> [Source data]
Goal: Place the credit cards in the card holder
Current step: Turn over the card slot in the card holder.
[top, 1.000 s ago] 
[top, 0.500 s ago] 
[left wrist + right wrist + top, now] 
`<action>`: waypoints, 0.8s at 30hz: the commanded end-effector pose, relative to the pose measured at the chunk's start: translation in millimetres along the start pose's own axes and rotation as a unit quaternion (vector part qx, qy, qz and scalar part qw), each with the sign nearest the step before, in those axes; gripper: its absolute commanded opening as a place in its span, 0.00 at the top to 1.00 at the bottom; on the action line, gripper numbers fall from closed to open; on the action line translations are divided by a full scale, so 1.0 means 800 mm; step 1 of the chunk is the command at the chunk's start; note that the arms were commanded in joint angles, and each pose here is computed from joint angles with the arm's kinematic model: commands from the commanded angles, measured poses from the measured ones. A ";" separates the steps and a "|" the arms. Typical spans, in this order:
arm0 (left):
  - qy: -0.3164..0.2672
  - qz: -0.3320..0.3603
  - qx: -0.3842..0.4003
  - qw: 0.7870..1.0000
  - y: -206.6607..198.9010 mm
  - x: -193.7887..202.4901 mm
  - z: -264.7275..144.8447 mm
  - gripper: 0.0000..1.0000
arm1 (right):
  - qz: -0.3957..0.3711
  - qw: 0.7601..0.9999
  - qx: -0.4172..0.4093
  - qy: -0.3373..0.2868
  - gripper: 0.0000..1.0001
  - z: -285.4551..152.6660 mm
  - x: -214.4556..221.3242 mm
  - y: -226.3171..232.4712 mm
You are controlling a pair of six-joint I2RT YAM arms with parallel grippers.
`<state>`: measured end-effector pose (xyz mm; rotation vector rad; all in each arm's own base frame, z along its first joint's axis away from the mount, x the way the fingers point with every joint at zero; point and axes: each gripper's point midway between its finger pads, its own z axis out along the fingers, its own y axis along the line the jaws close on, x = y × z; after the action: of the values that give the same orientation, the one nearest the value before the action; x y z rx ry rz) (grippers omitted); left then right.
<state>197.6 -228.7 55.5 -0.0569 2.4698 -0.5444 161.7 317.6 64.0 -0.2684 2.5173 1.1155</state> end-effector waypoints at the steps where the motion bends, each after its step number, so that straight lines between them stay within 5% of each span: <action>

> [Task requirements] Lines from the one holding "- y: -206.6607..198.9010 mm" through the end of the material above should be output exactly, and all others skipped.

> [Written response]
  - y: -206.6607..198.9010 mm
  - x: -193.7887..202.4901 mm
  - z: -264.7275..144.8447 mm
  - gripper: 0.0000..1.0000
arm1 (right):
  - qz: -0.3957..0.3711
  - qw: 0.7601..0.9999
  - qx: -0.4172..0.4093
  - qy: -0.3373..0.2868
  - gripper: 0.0000..1.0001
  - z: -285.4551..152.6660 mm
  - x: -214.4556..221.3242 mm
  - y: -226.3171..232.4712 mm
You are controlling a pair of six-joint I2RT YAM arms with parallel grippers.
`<state>`: measured end-effector pose (xyz mm; rotation vector rad; all in each arm's own base frame, z along its first joint's axis away from the mount, x the way the fingers point with every joint at zero; point and axes: each gripper's point midway between its finger pads, its own z axis out along the fingers, its own y axis along the line the jaws close on, x = y × z; after the action: of the values that give the same orientation, the one nearest the value before the action; x y z rx ry rz) (grippers omitted); left then right.
<state>197.6 -228.7 55.5 -0.0569 2.4698 -0.5444 161.7 317.6 64.0 -0.2684 2.5173 1.1155</state> end-effector waypoints at the steps where the motion bends, each after its step number, so that straight lines between them stay within 5% of each span: <action>

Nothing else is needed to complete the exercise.